* YOUR INSTRUCTIONS *
Copy, in full, each line of the material that holds the word "list".

* RECORDS FOR THE TASK *
§
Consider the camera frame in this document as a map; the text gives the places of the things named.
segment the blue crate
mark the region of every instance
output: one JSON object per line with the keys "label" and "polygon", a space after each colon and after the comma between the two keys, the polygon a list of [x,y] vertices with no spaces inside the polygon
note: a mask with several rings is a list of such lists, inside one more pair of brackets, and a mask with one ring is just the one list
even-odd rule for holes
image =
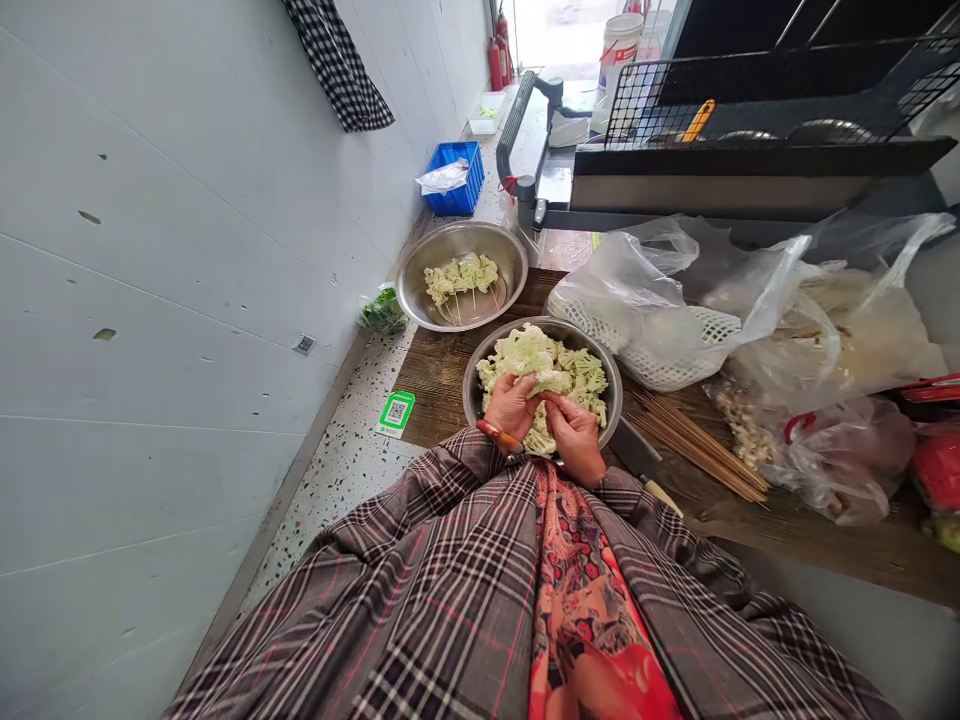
§
* TASK SOLUTION *
output: one JSON object per line with the keys "label" and "polygon", a space after each colon and after the comma between the two keys, the polygon a list of [x,y] vertices with no spaces inside the polygon
note: a mask with several rings is a list of such lists, inside one more pair of brackets, and a mask with one ring is just the one list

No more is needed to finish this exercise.